Sais and its Ruins: Lost forever or still to be found?

A magnificent city known as Sais, once rose from the Nile Delta in Lower Egypt. Situated on the Rosetta branch of the Nile River, where it divides as it travels to the Mediterranean Sea. It’s origins date back to Neolithic and pre-dynastic periods. From about 3000 BC, it was an important cult center for the goddess Neith. She was one of Egypt’s oldest and most revered deities. The temple temple contained the tombs of kings and even a god.

The city enjoyed a high period under the 26th Dynasty Kings (664-525). They made Sais their Capital until the Persian invasion of Cambyses. It continued to exist down into the Ptolemaic and Roman periods BC.

In the last two thousand years, Sais declined and was largely forgotten. Its temples and walls were demolished, it’s remains pilfered. Today nothing much remains, except a tiny village called Sa el-Hagar and a few scattered ruins.

A City of Learned Priests

In antiquity, Sais was renowned as a great centre of learning. It attracted many of the greatest minds of the time.

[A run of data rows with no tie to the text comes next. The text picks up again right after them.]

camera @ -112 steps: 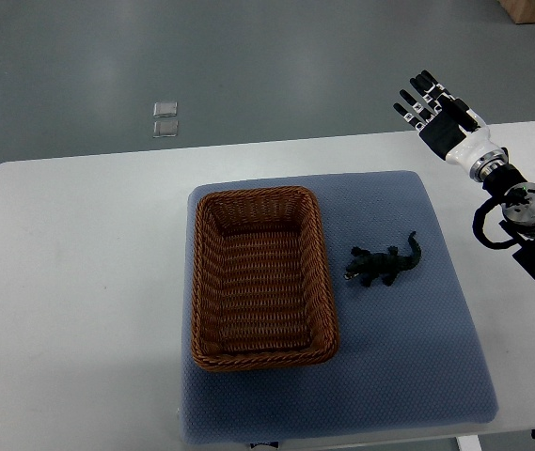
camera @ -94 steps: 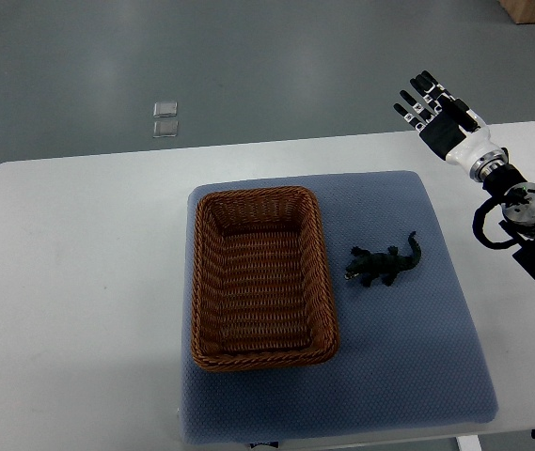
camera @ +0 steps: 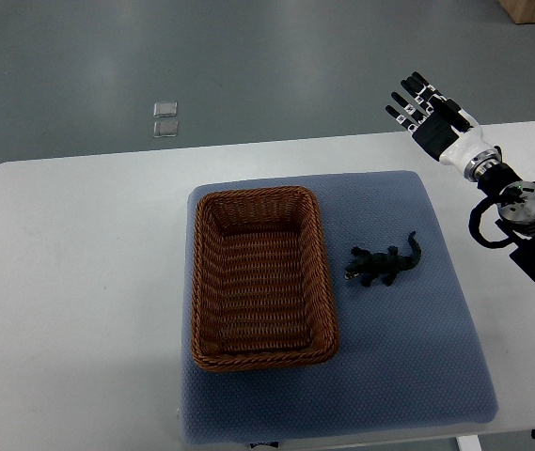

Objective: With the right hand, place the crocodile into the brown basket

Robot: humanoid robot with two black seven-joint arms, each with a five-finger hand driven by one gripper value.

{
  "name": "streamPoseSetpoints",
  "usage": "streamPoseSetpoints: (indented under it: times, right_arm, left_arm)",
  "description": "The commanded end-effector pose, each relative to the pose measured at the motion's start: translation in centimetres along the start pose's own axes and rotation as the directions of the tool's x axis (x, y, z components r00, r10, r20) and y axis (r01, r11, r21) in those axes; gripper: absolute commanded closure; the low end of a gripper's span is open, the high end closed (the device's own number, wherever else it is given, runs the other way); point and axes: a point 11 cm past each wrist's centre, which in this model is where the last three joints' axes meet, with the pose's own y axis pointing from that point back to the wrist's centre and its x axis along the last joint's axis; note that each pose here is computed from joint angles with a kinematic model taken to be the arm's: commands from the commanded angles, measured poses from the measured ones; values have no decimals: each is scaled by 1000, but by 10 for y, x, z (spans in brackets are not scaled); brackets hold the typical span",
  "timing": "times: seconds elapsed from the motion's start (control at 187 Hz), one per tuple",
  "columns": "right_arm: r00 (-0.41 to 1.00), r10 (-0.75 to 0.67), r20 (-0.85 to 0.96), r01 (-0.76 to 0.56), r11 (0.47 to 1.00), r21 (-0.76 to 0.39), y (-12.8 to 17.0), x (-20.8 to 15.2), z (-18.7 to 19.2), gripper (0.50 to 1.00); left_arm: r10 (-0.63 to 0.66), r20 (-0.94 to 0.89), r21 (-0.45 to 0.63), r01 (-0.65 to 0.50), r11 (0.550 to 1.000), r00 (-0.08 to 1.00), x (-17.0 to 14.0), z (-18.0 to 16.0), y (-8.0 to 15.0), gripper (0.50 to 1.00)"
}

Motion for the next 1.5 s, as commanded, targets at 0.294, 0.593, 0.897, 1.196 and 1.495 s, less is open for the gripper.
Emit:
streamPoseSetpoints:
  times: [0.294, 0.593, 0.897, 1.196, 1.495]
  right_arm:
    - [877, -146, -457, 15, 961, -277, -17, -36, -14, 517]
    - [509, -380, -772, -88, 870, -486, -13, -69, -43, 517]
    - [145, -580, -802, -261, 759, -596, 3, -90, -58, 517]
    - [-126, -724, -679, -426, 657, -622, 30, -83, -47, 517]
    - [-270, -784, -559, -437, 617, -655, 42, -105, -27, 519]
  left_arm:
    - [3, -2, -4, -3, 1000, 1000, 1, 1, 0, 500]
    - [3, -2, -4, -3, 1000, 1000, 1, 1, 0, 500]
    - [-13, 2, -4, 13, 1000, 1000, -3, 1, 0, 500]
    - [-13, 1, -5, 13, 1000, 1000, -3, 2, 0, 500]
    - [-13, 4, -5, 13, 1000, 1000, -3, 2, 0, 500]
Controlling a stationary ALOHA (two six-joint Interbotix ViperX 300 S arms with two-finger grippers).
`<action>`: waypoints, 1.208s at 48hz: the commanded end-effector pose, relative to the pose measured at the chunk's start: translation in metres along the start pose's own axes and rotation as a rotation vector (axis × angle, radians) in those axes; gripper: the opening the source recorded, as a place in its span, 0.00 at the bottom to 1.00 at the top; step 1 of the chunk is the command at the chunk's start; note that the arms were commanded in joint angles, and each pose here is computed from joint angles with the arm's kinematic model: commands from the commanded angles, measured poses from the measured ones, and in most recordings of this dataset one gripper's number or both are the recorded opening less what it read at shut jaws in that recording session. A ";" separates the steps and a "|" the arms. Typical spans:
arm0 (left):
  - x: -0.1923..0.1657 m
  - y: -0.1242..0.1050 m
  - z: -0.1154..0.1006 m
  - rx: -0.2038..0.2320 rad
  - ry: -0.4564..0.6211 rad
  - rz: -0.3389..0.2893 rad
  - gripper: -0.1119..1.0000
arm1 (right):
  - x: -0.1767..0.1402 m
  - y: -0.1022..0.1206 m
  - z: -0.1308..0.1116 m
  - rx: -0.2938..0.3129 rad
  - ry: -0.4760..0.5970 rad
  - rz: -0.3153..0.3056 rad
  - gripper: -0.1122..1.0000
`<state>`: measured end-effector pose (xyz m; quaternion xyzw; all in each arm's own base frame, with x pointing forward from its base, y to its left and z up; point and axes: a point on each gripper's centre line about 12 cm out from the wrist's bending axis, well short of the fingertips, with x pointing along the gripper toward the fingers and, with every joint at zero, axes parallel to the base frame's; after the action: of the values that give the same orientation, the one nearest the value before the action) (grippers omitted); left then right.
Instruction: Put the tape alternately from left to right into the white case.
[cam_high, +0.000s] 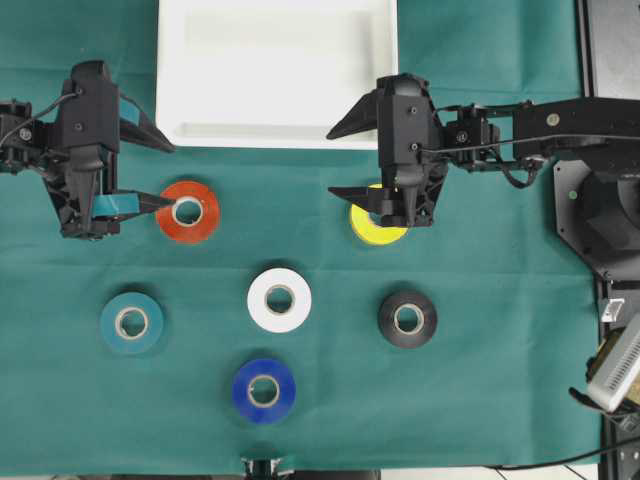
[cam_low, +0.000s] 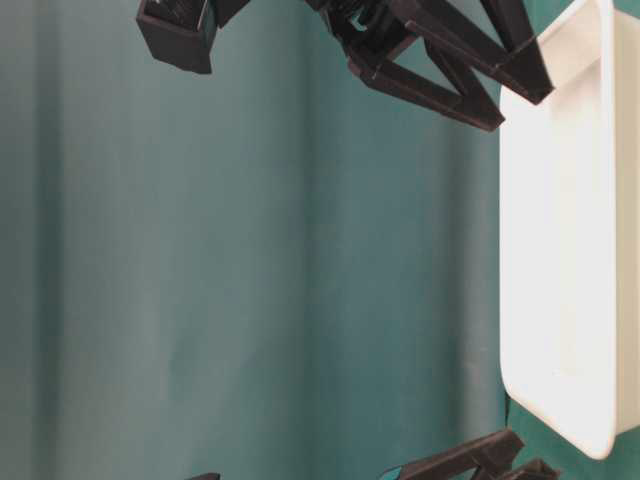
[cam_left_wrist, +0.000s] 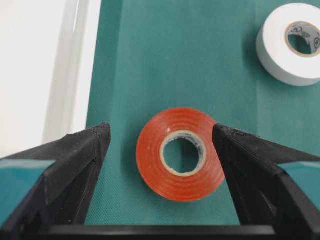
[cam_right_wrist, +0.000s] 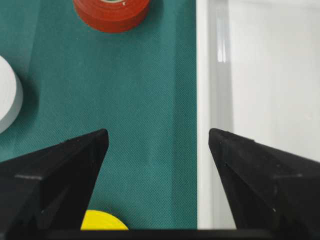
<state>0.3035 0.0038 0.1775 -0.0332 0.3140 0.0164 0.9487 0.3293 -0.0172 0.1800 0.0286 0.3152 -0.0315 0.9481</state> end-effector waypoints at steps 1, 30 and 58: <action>-0.003 0.000 0.009 -0.002 -0.029 -0.001 0.90 | -0.002 0.000 0.011 0.001 -0.032 0.000 0.89; -0.003 0.000 0.010 -0.004 -0.034 -0.001 0.90 | -0.002 0.000 0.008 0.001 -0.025 0.000 0.88; -0.003 0.000 0.010 -0.004 -0.032 -0.001 0.90 | -0.006 0.020 0.002 -0.027 0.028 0.047 0.88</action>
<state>0.3034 0.0038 0.1773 -0.0339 0.3148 0.0167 0.9484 0.3251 -0.0020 0.1748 0.0248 0.3439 -0.0118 0.9386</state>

Plato’s Timaeus and Critias record that Sais was where his ancestor Solon, the Greek Lawgiver, visited in 600BC. It was there he learned the story of Atlantis as recorded by Plato in the Timaeus.

In the Egyptian Delta, at the head of which the river Nile divides, there is a certain district which is called the district of Sais, and the great city of the district is also called Sais, and is the city from which King Amasis came. The citizen’s have a deity for their foundress; she is called in the Egyptian tongue Neith and is asserted by them to be the same whom the Hellenes call Athene….To this city came Solon, and was relieved there with great honour; he asked the priests who were the most skilful in such matters, about antiquity, and made the discovery that neither he nor any other Hellene knew anything worth mentioning about the times of old.

(Plato, Timeaus, See sources)
Historical Map of the Nile Delta

Although many centuries later, Plutarch also records that many of the wisest Greeks visited Sais. He mentions that Solon visited the city and spoke with the priests of the Temple of Neith. Solon went, as he says, “Where the Nile pours forth, its waters by the shore of Canopus.” (Plutarch, Life of Solon).

He also spent some time studying and discussing philosophy with Psenophis of Heliopolis and Sonchis of Sais, who were the most learned of the Egyptian priests.

(Plutarch, Life of Solon, p. 69)

The Temple of Neith and it’s Tombs

In the 5th century BC, another eminent visitor to the city was the Greek Historian Herodotus (484-425 BC). In Book II of his Histories, Herodotus provided a detailed account of the Temple of Neith/Ahtena. He describes its royal tombs, the temple complex with its colonnades and finely decorated pillars.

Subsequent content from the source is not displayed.